**Task to carry out**
Show each line of the data below that has the string "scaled" in it.

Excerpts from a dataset
****************************************

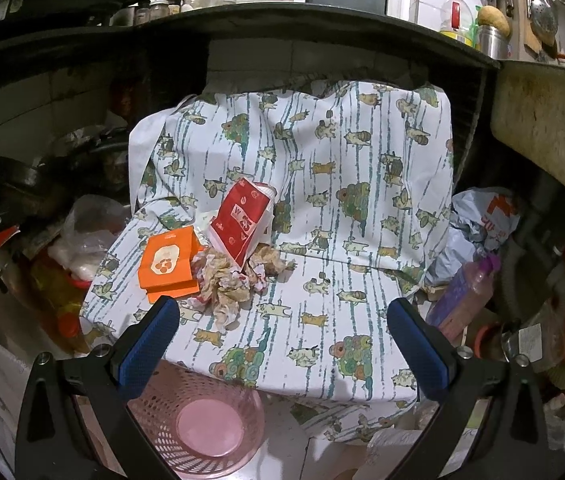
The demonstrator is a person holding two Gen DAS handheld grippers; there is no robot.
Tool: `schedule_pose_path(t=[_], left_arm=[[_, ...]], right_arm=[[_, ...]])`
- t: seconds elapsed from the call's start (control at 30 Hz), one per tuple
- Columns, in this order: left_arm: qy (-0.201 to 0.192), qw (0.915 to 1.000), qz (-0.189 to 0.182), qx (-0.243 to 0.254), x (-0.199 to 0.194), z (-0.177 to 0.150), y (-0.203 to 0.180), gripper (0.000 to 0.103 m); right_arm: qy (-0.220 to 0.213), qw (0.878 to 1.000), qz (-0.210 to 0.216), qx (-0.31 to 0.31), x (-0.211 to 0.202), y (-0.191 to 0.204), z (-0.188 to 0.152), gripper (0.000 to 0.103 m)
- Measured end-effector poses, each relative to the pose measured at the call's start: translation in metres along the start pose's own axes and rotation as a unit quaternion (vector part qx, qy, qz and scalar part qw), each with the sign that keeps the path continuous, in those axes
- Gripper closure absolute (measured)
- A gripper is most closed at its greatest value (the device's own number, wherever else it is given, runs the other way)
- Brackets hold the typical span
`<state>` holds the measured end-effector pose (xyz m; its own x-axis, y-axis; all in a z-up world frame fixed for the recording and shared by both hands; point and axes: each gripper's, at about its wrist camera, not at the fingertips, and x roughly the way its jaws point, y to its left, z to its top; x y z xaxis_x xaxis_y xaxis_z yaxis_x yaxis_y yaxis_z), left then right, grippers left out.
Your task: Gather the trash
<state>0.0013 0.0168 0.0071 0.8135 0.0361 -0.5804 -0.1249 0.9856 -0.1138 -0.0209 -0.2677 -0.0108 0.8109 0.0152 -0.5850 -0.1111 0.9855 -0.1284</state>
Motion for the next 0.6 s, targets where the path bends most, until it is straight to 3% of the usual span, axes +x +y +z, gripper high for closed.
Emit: schedule_pose_path(t=[0.27,0.6], left_arm=[[-0.024,0.9996,-0.012,-0.002,-0.0053,-0.0008,-0.0028,0.0],[-0.003,0.9992,-0.032,-0.025,-0.0003,-0.0041,0.004,0.0]], right_arm=[[-0.002,1.0,0.003,0.01,-0.0033,-0.0031,0.0008,0.0],[-0.006,1.0,-0.002,0.005,-0.0047,-0.0037,0.0048,0.0]])
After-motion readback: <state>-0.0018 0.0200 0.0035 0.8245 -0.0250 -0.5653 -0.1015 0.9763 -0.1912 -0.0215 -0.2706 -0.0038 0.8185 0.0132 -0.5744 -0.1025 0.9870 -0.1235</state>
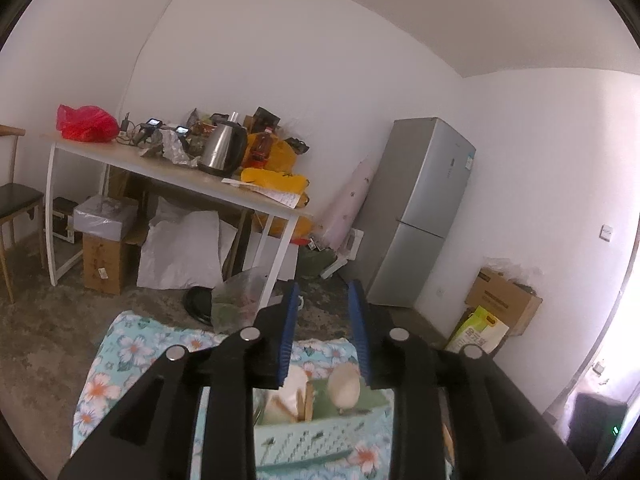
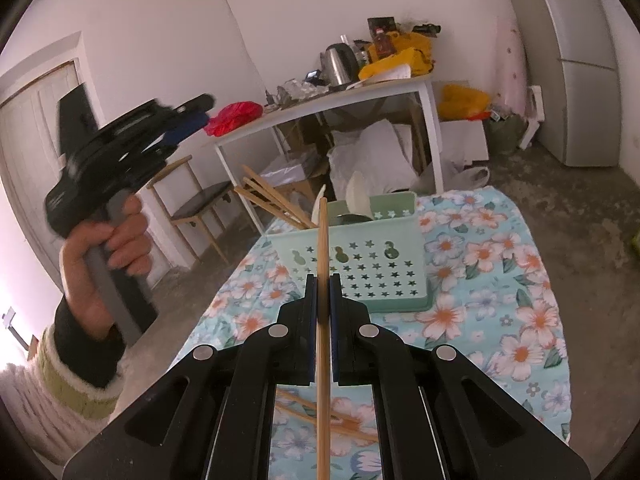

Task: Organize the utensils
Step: 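Lower the chopstick into the mint holder and open the left gripper, then carry the upright chopstick above the mint holder with the right gripper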

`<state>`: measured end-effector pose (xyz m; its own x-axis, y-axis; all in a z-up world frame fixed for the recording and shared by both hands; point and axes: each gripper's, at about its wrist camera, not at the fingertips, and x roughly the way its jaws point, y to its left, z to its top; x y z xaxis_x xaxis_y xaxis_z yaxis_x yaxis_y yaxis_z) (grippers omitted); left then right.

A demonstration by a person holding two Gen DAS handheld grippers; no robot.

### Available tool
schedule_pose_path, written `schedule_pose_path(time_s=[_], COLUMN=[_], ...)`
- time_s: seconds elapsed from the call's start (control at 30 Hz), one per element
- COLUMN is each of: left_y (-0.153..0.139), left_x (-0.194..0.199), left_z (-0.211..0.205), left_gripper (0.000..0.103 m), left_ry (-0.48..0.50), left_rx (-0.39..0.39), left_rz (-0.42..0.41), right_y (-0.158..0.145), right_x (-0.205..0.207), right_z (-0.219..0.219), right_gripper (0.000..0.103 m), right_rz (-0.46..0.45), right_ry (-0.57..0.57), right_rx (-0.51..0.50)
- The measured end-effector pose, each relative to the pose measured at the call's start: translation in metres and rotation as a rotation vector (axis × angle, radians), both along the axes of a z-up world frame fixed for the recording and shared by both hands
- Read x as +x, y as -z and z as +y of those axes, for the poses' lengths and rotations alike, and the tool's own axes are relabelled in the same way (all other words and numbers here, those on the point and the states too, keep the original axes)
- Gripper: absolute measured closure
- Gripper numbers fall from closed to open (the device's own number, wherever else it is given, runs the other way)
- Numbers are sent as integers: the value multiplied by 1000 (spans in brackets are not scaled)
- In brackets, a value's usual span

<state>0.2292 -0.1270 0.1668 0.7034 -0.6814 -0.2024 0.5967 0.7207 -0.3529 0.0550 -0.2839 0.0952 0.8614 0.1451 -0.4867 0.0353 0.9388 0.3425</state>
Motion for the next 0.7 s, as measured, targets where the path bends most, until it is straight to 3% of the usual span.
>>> schedule_pose_path(time_s=[0.1, 0.3, 0.43, 0.53, 0.7], left_y=[6, 43, 82, 111, 149], left_x=[-16, -45, -61, -68, -75], left_z=[14, 55, 77, 92, 119], left_gripper=[78, 77, 77, 77, 77], left_ry=[2, -10, -33, -47, -96], left_rx=[17, 39, 83, 115, 129], left_rz=[14, 97, 185, 261, 356], right_y=[3, 50, 70, 56, -23], right_x=[9, 53, 65, 64, 60], right_z=[5, 18, 31, 41, 31], right_gripper=[99, 99, 99, 99, 99], right_rz=[34, 318, 431, 402, 101], right_ry=[-28, -147, -189, -197, -114], right_rx=[10, 30, -19, -68, -89])
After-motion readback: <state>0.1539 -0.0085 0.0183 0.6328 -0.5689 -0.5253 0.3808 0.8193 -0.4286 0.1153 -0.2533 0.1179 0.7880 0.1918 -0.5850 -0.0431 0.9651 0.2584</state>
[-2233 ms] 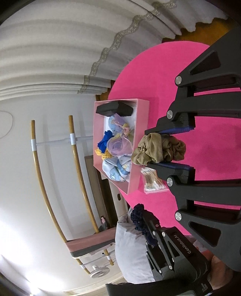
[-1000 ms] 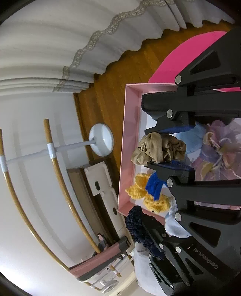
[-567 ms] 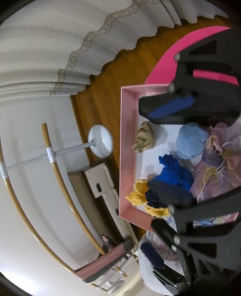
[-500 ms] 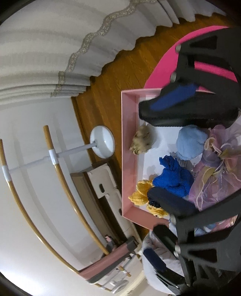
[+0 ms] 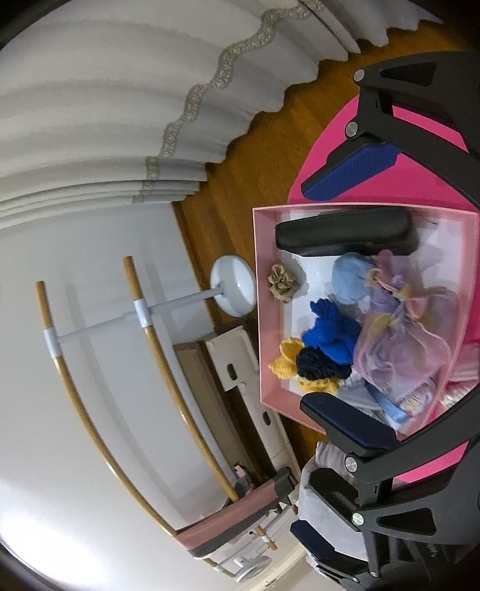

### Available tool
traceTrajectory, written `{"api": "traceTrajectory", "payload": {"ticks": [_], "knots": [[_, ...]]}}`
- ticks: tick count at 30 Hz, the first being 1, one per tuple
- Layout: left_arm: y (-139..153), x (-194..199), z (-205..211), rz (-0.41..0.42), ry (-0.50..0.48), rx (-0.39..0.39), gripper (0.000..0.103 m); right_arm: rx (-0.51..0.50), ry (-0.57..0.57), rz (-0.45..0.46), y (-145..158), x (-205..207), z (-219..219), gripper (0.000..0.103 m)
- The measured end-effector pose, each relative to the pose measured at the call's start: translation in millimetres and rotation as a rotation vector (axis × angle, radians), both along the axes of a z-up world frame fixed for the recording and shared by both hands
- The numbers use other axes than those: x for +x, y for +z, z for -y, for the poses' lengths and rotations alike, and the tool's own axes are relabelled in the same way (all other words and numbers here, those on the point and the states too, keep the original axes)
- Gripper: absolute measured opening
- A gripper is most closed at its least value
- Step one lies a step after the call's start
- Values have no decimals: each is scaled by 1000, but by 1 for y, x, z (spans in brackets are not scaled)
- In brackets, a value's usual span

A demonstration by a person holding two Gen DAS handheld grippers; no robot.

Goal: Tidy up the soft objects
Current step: 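Withdraw both tools from the box back over the table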

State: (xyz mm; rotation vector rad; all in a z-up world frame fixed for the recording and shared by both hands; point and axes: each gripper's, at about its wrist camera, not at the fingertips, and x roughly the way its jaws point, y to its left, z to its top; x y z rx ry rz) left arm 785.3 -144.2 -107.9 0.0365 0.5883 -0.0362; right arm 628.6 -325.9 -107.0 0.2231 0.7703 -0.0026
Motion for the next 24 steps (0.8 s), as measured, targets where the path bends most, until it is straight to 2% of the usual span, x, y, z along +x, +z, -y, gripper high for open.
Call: {"api": "traceTrajectory", "payload": {"ticks": [11, 24], "knots": [[7, -131, -32, 71, -6, -35, 103, -44, -20, 135, 38, -90, -17, 103], [16, -236, -49, 117, 11, -68, 103, -66, -9, 240, 71, -181, -39, 103]]}}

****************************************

**Finished task**
- Numbers are sent as integers: the value multiplied by 1000 (spans in brackets are not scaled)
- Values have no decimals: each is scaled by 1000, but by 1 for y, x, z (spans in brackets are not scaled)

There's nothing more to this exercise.